As you know, depending on the size of the file allocation we configure when formatting the storage unit (whether SSD or not) it has an impact on the method and functionality when that file handles files. In the same way, it happens that depending on how the compression is done, it will cost more or less SSD to manage these files.
Having said that, let's start at the beginning, because it's understanding what causes these performance problems in SSDs is compressed filesWe must first understand how compressing a file works.
How a file system works
File compression is known as «Loss of Loss«, Or pressure not lost. Unlike "Lossy Compression" or lost compression used for video or music, reducing file size does not mean a loss of quality. The stress lost will reduce the quality of the audio or video file by removing parts of it, and once we do that file will stop working.
Therefore, file compression remains intact, and its purpose is to group multiple files into one that is smaller in size.
To explain how this pressure, which may appear to some people as magic, will give a basic example. Assume that files exist colored blocks, and by pressing on them what we do is to put the same color together in the same block as many times as possible. It is best to have one block of each color, but in most cases it is impossible. With the image below you can easily understand it.
Obviously those "missing" blocks are listed, so that when we want to export a file we will know exactly where they were and what they were contained to "restore" to their original form.
Another example is that you can see it better, and with color blocks, but with the right setting there will be only one block of each color. Here we have 10: 2 blocks of blue, 3 red and 5 yellow. When we pressed them, we only had three blocks, one color each and each with an indication of what was originally there.
There is another example. Assume we have a file containing the following content:
bbbbuuuuuuuuaaaaaa
That compressed file looks like this:
b5u9a6
Obviously, the file would be too small and take up too little space. How does this apply to pressure.
Why do SSDs lose performance in compressed files?
This is where the file size distribution we discussed earlier starts working again.

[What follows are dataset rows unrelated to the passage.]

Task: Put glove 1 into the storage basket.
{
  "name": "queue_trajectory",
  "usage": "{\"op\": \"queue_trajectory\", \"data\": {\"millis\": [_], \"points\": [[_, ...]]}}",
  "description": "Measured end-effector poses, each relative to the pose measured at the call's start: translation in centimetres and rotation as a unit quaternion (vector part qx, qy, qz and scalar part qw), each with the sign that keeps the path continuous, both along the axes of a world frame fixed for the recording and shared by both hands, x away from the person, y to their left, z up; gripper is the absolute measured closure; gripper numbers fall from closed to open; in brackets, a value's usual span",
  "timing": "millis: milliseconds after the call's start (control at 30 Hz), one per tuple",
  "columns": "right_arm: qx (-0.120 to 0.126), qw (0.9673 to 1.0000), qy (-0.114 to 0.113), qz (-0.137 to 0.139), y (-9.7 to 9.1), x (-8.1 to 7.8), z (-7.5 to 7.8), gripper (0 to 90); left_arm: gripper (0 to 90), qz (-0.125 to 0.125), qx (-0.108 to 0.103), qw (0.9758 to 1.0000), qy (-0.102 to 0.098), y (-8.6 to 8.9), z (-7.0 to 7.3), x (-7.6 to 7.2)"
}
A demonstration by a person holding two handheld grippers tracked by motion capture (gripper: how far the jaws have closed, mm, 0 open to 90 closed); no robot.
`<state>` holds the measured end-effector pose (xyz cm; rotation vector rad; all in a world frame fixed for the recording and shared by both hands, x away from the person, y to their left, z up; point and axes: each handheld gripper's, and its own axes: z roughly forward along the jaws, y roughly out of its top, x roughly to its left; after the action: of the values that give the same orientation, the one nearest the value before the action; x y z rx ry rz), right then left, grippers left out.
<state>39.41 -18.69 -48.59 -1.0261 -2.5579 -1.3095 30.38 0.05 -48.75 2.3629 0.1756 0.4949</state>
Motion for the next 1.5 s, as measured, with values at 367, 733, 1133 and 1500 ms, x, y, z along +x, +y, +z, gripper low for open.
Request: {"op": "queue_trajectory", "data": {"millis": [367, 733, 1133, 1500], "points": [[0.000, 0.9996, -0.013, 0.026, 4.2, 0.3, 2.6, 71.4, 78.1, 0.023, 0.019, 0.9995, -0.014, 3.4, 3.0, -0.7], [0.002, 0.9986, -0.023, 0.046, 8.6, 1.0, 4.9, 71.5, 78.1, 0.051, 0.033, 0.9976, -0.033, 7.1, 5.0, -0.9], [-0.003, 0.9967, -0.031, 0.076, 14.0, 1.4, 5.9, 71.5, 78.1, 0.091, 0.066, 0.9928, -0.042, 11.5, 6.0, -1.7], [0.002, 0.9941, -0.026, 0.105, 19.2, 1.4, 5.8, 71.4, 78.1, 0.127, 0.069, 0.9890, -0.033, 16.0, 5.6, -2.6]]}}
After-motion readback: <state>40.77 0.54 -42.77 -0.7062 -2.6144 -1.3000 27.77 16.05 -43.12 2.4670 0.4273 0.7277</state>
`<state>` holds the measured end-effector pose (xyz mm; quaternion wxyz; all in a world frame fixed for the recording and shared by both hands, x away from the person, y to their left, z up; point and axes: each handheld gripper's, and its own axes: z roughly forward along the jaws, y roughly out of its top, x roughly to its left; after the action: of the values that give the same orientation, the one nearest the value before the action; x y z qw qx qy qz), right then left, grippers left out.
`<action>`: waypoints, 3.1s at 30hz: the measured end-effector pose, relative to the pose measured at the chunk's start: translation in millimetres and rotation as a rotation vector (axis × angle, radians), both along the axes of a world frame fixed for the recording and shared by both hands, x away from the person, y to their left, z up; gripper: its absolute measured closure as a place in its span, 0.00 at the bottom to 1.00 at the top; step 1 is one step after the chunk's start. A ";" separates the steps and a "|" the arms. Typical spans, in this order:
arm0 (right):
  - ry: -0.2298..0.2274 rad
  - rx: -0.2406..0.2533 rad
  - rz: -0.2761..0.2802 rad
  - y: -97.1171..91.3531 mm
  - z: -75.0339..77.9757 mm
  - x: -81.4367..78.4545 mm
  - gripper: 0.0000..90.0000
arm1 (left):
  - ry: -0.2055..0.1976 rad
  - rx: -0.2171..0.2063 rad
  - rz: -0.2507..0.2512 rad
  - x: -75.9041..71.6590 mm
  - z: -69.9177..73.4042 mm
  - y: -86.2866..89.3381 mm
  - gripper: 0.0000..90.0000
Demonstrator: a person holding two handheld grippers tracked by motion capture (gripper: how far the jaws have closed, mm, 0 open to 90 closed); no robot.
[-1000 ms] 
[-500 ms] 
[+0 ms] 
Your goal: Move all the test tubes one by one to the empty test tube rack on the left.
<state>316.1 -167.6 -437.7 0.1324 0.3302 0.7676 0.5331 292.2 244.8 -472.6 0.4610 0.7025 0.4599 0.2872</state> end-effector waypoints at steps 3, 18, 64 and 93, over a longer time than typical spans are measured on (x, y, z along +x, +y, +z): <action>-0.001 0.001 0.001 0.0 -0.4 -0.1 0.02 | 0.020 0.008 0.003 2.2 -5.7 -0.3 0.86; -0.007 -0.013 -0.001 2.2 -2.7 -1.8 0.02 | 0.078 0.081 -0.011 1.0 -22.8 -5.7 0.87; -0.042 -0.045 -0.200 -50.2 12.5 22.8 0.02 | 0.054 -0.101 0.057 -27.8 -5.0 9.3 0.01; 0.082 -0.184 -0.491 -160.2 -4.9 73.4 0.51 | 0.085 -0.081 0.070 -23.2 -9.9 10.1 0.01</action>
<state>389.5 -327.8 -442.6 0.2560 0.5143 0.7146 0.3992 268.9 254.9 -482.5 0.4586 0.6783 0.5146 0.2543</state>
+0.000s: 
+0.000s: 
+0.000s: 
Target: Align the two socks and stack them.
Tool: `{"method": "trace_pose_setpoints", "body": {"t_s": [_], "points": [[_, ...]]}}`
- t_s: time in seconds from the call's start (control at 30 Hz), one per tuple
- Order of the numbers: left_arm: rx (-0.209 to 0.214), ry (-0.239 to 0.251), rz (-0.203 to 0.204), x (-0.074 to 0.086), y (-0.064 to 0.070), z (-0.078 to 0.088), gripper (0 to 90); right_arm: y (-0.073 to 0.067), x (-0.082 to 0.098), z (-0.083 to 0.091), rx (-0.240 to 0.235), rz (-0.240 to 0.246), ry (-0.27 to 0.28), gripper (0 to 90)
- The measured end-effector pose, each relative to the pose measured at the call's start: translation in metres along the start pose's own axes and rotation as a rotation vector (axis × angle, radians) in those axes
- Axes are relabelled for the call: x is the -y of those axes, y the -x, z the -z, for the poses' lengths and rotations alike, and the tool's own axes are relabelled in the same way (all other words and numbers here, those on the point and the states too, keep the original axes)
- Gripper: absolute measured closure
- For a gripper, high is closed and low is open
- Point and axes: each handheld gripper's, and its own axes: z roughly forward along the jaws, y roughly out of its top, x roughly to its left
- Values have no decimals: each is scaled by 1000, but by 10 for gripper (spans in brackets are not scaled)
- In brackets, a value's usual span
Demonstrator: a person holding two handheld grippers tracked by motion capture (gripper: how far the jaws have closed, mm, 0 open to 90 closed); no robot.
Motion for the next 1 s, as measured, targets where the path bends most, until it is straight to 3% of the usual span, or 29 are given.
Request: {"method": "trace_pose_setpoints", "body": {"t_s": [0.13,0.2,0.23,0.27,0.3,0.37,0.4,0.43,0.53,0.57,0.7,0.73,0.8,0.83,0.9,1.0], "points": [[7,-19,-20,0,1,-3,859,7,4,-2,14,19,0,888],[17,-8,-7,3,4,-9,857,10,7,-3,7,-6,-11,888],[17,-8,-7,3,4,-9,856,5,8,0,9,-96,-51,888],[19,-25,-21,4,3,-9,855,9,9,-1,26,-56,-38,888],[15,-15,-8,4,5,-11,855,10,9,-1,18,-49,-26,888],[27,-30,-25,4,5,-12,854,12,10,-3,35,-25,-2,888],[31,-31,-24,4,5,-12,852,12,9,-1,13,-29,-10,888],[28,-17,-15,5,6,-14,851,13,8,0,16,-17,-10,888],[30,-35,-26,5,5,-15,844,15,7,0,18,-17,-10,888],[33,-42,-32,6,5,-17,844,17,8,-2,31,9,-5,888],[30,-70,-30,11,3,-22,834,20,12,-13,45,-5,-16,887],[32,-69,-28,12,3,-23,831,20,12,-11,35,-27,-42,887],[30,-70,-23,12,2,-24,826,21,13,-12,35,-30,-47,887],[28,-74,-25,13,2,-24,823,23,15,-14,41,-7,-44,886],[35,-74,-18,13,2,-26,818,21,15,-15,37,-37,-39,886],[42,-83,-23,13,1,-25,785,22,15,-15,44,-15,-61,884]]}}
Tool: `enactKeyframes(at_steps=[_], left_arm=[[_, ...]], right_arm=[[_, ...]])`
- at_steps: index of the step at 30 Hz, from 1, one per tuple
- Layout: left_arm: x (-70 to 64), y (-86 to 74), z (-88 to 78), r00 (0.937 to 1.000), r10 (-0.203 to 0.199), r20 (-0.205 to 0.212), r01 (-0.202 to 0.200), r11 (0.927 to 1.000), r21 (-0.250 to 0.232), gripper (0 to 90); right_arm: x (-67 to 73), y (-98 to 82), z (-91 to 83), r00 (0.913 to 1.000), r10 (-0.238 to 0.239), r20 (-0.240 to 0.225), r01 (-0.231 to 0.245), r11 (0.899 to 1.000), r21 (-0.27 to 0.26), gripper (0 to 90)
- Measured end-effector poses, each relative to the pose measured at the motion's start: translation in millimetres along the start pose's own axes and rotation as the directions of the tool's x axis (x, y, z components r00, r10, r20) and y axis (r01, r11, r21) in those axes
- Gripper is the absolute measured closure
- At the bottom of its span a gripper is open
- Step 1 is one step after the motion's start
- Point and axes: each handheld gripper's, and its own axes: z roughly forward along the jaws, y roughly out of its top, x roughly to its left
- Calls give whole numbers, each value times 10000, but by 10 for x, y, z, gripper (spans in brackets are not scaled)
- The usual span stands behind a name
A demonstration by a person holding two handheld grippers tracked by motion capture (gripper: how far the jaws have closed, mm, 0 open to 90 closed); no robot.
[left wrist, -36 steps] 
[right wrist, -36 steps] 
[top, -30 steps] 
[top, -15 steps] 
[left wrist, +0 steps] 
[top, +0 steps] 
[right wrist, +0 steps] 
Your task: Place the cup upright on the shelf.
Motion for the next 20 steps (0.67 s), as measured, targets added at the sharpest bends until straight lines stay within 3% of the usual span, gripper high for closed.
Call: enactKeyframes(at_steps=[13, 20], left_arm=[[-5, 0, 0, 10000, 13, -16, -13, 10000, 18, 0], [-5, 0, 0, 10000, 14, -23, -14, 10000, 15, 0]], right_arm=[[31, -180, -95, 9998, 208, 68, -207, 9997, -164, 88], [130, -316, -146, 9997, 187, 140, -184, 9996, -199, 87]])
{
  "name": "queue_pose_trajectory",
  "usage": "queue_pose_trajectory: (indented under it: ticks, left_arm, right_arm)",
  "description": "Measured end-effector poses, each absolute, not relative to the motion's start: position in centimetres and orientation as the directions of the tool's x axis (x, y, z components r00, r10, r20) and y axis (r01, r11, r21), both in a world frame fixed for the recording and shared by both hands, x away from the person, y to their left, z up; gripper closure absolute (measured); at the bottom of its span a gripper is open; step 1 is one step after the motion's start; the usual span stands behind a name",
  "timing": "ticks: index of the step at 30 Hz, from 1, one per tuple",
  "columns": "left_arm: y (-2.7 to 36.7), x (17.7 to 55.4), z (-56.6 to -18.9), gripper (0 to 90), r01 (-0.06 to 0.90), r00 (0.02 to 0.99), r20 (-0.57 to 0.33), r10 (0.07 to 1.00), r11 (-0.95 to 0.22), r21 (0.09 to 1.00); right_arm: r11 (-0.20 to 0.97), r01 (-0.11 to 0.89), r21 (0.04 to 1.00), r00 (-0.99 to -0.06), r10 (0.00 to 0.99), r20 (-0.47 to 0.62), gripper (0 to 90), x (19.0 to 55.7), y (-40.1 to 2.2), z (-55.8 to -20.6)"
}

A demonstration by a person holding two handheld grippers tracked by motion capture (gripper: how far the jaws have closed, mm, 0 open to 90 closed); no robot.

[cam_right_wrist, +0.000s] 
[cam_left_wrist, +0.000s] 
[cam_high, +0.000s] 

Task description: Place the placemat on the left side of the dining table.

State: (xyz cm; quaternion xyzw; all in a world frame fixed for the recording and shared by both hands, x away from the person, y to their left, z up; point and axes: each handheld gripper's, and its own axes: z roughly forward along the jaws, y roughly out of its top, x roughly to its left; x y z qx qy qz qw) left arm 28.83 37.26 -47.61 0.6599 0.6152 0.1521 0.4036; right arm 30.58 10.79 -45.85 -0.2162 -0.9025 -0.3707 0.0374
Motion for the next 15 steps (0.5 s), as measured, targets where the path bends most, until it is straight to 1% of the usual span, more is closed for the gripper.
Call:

Compressing files means reducing the file size and also the index, the type of display that shows what the file was in the original before compressing it.
Because of this, SSDs already have problems with small files, so imagine if we put in front of them a container with a lot of very small files and, in addition, to get rid of them they must be constantly consulting the index, and only knowing what they are and what they have inside. This is the main reason why SSDs lose so much functionality when they have to handle compressed files.
Take a look at the following screenshot of the ATTO bench, for example. Here we can see that with smaller files the SSD works much better, but as files increase in size, performance increases.
Another example, with the AS SSD File Compression Benchmark, shows exactly how an SSD behaves when it has to handle compressed files. We're talking about PCIe NVMe SSD running at 3200 MB / s read and 2800 MB / s write, with algorithms that prefer better performance with compressed files and, nevertheless, performance is financially hard.
This is especially evident in SATA 3 SSDs, where the interface limits the width of the file used to handle files.